ACTION ITEM:
Copy out, from the data, each line containing the string "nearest".

[Dataset entries]
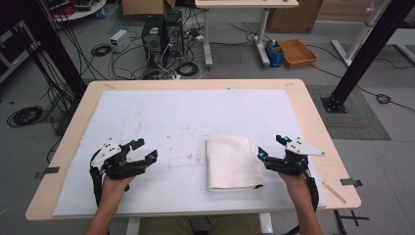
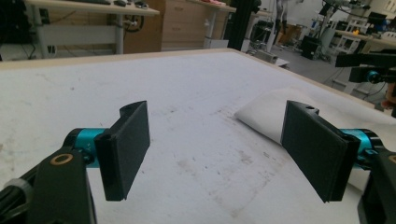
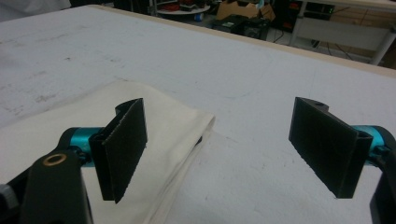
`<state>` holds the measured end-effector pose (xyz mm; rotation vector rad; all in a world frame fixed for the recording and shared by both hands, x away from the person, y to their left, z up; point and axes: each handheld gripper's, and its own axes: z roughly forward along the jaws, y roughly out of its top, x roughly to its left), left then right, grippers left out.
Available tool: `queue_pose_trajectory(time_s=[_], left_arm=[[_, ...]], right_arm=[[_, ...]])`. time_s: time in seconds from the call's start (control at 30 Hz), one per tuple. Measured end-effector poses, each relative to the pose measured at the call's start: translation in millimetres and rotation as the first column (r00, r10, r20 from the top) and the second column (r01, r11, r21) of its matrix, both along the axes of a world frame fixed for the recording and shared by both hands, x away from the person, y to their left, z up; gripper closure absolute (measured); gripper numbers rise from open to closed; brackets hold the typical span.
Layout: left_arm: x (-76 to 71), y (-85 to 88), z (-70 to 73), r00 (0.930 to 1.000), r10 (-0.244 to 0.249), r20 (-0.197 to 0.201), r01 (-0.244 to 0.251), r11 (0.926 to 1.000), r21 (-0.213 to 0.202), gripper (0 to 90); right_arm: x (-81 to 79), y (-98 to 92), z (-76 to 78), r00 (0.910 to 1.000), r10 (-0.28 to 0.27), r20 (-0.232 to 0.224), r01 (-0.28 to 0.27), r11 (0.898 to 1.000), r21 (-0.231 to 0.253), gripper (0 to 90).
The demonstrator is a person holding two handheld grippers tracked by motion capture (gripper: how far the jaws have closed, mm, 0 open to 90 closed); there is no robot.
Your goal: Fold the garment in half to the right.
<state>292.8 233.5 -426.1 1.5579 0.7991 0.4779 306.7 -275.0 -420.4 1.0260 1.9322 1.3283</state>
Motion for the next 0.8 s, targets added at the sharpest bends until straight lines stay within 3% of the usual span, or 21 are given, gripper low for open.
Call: queue_pose_trajectory(time_s=[0.1,0.8], left_arm=[[-0.7,-1.2,0.1,0.9996,-0.002,0.028,0.001,0.9997,0.024,23.9],[1.4,-1.7,-1.3,0.9998,0.002,0.018,-0.003,0.9995,0.031,23.9]], right_arm=[[-0.3,-0.8,-0.2,1.0,0.006,0.006,-0.006,1.0,-0.003,19.3],[-1.3,-1.7,-0.9,1.0,0.006,-0.001,-0.006,1.0,-0.005,19.3]])
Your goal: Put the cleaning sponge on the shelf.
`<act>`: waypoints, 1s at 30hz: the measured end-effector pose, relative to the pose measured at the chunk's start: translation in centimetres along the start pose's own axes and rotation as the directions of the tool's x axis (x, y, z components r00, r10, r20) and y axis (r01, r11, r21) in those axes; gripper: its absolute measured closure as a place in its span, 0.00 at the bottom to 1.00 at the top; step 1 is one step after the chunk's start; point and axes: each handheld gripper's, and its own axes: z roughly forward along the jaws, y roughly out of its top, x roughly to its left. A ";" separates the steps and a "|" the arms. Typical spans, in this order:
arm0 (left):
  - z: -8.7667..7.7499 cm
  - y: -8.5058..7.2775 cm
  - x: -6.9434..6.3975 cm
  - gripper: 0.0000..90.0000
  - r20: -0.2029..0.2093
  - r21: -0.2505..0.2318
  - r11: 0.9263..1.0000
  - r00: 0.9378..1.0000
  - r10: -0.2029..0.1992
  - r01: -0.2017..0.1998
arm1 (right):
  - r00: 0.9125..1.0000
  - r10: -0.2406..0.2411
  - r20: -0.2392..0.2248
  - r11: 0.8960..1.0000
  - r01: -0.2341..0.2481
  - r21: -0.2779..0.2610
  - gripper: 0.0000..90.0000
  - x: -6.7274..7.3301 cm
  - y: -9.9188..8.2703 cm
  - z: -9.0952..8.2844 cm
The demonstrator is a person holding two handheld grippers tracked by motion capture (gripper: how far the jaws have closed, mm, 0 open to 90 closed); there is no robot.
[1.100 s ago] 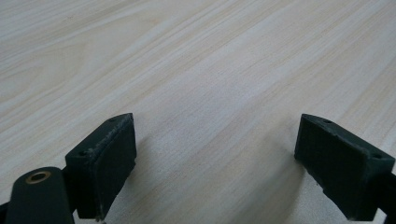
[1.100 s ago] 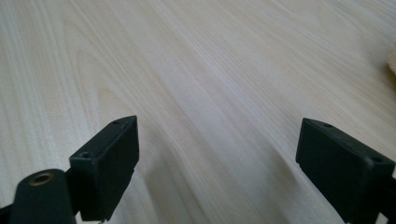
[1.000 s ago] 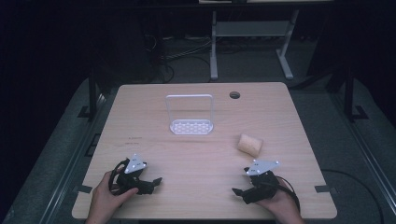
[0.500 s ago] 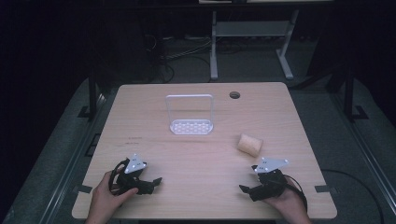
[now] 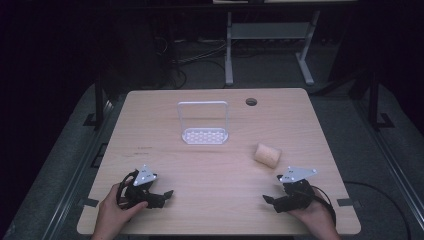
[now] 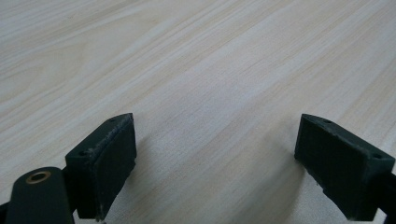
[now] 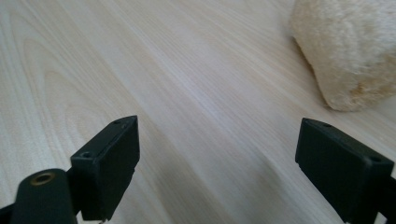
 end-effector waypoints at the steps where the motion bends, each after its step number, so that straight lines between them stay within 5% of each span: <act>1: 0.0 0.0 0.0 0.13 0.000 0.001 1.000 1.000 0.001 -0.001 | 1.000 0.002 0.007 1.000 -0.002 -0.003 0.15 -0.2 -0.1 -0.2; 30: 0.0 0.0 0.0 0.13 0.000 0.001 1.000 1.000 0.001 -0.001 | 0.996 0.050 0.075 0.999 -0.049 -0.018 0.15 -2.8 -0.5 -1.8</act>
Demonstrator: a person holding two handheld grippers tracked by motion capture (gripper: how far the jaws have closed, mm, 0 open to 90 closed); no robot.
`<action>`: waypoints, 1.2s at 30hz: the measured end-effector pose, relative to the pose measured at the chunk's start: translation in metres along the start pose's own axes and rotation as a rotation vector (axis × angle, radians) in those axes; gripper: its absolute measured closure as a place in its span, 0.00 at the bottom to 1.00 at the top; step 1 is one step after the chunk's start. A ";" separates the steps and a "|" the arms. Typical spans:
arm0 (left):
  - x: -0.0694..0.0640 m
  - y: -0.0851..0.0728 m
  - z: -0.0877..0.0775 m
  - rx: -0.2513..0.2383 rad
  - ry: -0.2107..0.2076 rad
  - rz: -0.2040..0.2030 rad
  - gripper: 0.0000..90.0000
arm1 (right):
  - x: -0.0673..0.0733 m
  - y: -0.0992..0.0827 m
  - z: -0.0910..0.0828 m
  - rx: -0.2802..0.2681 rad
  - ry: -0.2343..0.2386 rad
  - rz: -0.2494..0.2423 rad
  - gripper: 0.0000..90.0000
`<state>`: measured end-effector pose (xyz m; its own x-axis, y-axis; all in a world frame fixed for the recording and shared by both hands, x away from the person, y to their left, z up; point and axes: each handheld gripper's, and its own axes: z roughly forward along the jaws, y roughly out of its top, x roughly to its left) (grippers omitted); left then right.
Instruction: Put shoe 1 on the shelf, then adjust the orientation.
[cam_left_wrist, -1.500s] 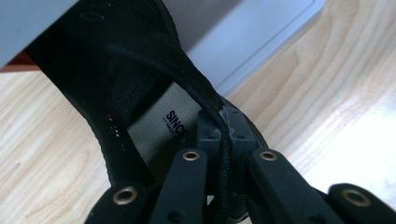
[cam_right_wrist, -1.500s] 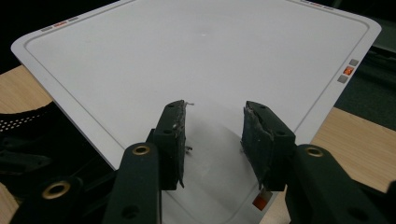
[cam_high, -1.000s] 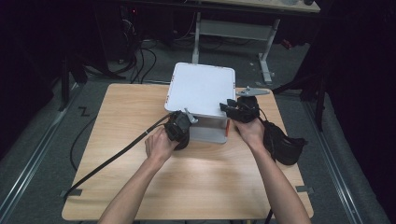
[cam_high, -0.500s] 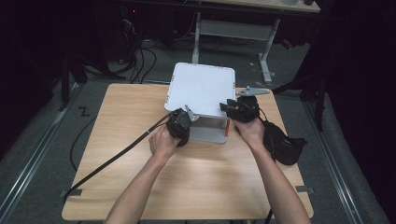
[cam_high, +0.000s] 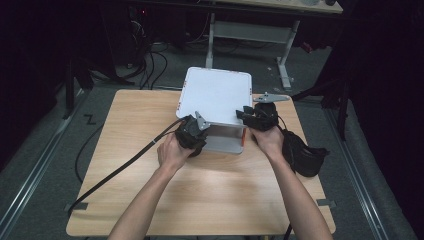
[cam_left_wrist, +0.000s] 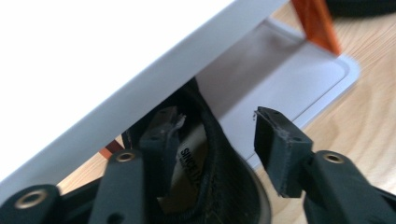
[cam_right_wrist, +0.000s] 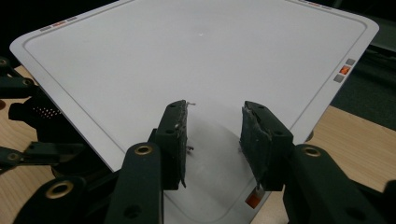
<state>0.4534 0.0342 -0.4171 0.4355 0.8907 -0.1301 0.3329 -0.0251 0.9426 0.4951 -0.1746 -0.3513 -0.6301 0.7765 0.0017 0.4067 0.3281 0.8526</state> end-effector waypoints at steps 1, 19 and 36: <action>0.001 0.001 -0.002 -0.002 -0.001 -0.011 0.52 | 0.000 0.000 0.000 -0.001 0.000 0.002 0.68; 0.035 0.011 -0.055 -0.111 -0.034 -0.222 0.44 | 0.000 0.000 0.000 -0.002 -0.001 -0.001 0.68; 0.071 -0.031 -0.096 -0.120 0.027 -0.317 0.43 | 0.000 0.000 0.000 -0.005 -0.002 -0.002 0.68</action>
<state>0.3935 0.1417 -0.4258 0.3038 0.8573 -0.4157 0.3465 0.3070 0.8864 0.4950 -0.1741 -0.3515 -0.6295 0.7770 -0.0010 0.4023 0.3270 0.8551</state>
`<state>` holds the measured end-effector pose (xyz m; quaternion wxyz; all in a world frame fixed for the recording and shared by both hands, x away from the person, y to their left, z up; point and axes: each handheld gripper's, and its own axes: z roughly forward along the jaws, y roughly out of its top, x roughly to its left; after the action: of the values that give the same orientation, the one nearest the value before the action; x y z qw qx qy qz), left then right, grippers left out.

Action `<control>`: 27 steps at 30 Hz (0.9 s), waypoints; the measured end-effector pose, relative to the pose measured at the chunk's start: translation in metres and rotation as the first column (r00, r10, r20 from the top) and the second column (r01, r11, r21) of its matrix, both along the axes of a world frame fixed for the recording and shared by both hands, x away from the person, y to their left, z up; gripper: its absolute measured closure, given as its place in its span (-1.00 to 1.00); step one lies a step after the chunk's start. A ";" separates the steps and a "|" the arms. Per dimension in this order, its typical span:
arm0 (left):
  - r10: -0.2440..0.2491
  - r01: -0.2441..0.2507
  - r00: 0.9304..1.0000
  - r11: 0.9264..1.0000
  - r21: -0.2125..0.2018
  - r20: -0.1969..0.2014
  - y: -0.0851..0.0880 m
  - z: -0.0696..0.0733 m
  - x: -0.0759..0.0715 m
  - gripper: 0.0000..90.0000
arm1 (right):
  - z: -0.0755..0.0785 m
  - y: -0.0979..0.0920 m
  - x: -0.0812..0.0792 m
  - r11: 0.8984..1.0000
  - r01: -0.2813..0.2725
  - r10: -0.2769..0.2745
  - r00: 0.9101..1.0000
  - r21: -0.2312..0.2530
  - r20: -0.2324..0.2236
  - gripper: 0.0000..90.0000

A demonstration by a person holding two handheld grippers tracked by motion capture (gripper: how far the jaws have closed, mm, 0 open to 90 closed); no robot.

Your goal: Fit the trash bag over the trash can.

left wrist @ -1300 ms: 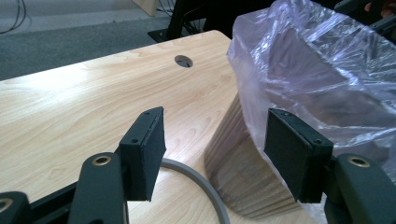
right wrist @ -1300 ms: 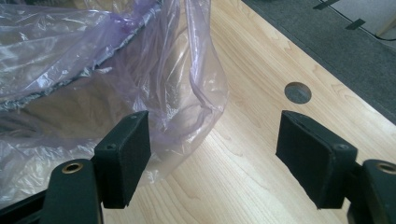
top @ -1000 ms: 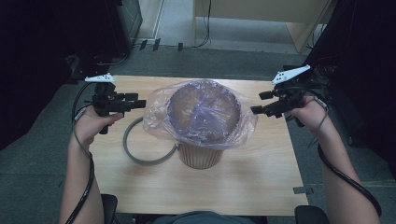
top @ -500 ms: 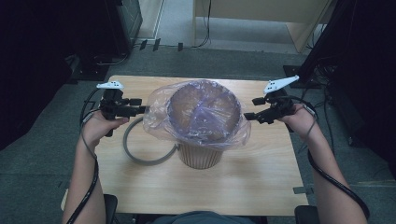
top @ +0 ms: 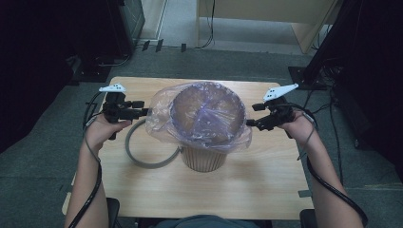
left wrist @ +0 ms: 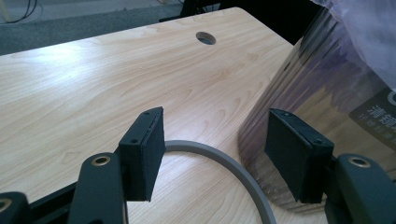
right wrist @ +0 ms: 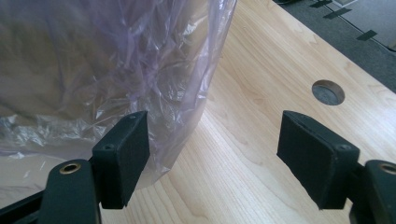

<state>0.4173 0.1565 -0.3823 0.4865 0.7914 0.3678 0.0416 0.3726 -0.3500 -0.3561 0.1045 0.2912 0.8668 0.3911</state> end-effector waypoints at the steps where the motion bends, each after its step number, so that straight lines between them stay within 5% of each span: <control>1: 0.003 -0.003 1.000 1.000 0.001 0.001 0.000 0.000 0.000 -0.17 | -0.003 0.000 0.000 1.000 -0.002 0.002 1.000 0.005 0.001 -0.44; 12: 0.014 -0.014 1.000 1.000 0.002 -0.027 0.005 -0.010 0.003 -0.16 | -0.024 0.001 0.000 0.998 0.000 -0.001 1.000 0.055 0.016 -0.44; 27: 0.027 -0.027 1.000 0.999 0.020 -0.002 0.009 -0.022 0.004 -0.17 | -0.053 0.001 0.000 0.997 0.018 -0.017 1.000 0.081 -0.009 -0.45</control>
<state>0.4209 0.1653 -0.4042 0.4776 0.7912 0.3785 0.0510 0.3724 -0.3495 -0.4086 0.0925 0.3045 0.8481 0.4236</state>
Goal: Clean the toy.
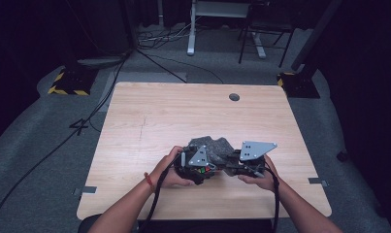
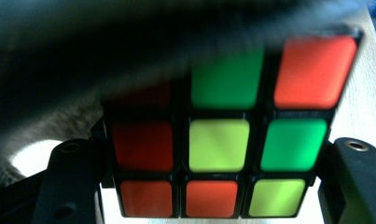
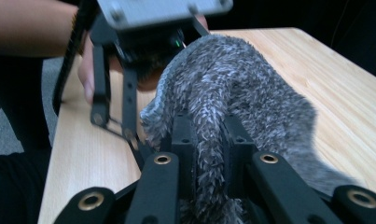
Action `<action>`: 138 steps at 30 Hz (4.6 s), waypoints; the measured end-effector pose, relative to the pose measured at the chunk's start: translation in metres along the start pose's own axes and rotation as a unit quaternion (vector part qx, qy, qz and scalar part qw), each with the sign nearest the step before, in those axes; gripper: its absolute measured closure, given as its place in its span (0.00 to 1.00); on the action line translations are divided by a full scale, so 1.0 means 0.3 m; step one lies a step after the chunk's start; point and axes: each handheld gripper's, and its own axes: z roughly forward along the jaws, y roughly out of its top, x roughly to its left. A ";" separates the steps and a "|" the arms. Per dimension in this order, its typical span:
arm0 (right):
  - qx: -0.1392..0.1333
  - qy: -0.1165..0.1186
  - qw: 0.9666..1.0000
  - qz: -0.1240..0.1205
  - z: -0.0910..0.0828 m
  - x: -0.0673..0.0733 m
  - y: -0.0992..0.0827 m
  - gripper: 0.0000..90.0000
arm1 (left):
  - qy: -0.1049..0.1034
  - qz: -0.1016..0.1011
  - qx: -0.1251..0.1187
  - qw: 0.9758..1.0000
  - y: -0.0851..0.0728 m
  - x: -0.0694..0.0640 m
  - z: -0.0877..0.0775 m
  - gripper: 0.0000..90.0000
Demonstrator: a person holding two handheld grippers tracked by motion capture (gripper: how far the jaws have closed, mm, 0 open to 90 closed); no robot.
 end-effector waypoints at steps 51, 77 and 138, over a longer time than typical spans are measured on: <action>0.049 0.041 0.997 0.030 -0.005 -0.026 -0.079 0.88 | 0.003 -0.036 -0.067 0.997 -0.031 0.048 -0.081 0.37; 0.009 0.034 0.999 0.019 -0.033 -0.020 -0.058 0.88 | -0.019 -0.030 -0.062 0.997 -0.027 0.041 -0.061 0.37; 0.068 0.004 0.997 0.030 0.006 -0.034 -0.091 0.88 | -0.027 -0.013 -0.079 0.996 0.001 0.020 -0.056 0.37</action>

OUTPUT:
`<state>` holds the measured end-effector pose (xyz m; quaternion wxyz; all in a world frame fixed for the recording and shared by both hands, x away from the person, y to their left, z up; point and axes: each handheld gripper's, and its own axes: z roughly forward along the jaws, y roughly out of its top, x roughly to its left; after the action: of the values that give the same orientation, the one nearest the value before the action; x y z qw qx qy qz), left then right, grippers left out.
Action `<action>`: 138 steps at 30 Hz (4.6 s), waypoints; the measured end-effector pose, relative to the pose measured at the chunk's start: translation in metres along the start pose's own axes and rotation as a unit quaternion (vector part qx, qy, qz and scalar part qw), each with the sign nearest the step before, in those axes; gripper: its absolute measured closure, given as its place in its span (0.00 to 1.00); on the action line translations are divided by a full scale, so 1.0 means 0.3 m; step one lies a step after the chunk's start; point and axes: each handheld gripper's, and its own axes: z roughly forward along the jaws, y roughly out of its top, x roughly to its left. A ";" separates the steps and a "|" the arms. Per dimension in this order, its typical span:

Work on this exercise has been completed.